### What the task requires
Repeat verbatim every line of the material, beginning at the line that holds "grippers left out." and ending at its last line.

*** Stored data ***

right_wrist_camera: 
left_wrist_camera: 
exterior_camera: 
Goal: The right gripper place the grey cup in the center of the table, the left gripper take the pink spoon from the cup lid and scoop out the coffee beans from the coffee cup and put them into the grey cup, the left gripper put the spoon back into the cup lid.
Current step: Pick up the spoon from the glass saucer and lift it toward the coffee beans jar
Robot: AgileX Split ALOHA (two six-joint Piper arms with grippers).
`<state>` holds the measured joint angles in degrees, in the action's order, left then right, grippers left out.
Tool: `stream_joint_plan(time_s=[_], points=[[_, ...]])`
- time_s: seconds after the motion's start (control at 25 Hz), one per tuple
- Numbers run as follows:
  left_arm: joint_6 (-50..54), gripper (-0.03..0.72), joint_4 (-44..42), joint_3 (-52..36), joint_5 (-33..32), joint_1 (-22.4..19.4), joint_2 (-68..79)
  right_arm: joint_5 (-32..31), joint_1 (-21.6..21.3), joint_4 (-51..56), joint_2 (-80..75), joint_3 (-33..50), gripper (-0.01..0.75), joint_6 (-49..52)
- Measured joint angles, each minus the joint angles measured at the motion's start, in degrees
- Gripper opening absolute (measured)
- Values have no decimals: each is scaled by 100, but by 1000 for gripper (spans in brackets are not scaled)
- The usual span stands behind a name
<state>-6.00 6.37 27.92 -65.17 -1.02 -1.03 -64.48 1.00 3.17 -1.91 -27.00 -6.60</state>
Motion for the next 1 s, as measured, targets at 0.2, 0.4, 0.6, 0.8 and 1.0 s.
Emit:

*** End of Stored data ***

### Answer
`<state>` holds the measured joint angles in degrees, in the action's order, left then right, grippers left out.
Tool: `stream_joint_plan(time_s=[_], points=[[_, ...]])`
- time_s: seconds after the motion's start (control at 25 Hz), one per tuple
- Numbers run as follows:
  left_arm: joint_6 (-50..54), gripper (-0.03..0.72), joint_4 (-44..42), joint_3 (-52..36), joint_5 (-33..32), joint_1 (-22.4..19.4), joint_2 (-68..79)
  right_arm: joint_5 (-32..31), joint_1 (-21.6..21.3), joint_4 (-51..56), joint_2 (-80..75), joint_3 (-33..50), gripper (-0.01..0.75), joint_6 (-49..52)
- Measured joint angles, each minus the joint angles measured at the motion's start, in degrees
- Gripper opening absolute (measured)
- Values have no decimals: each is scaled by 100, but by 1000 for gripper (spans in brackets are not scaled)
- The usual span stands behind a name
<state>-6.00 6.37 27.92 -65.17 -1.02 -1.03 -64.48 1.00 3.17 -1.91 -27.00 -6.60</state>
Motion for the next 1 s, as measured, targets at 0.2, 0.4, 0.6, 0.8 and 1.0 s.
Emit:

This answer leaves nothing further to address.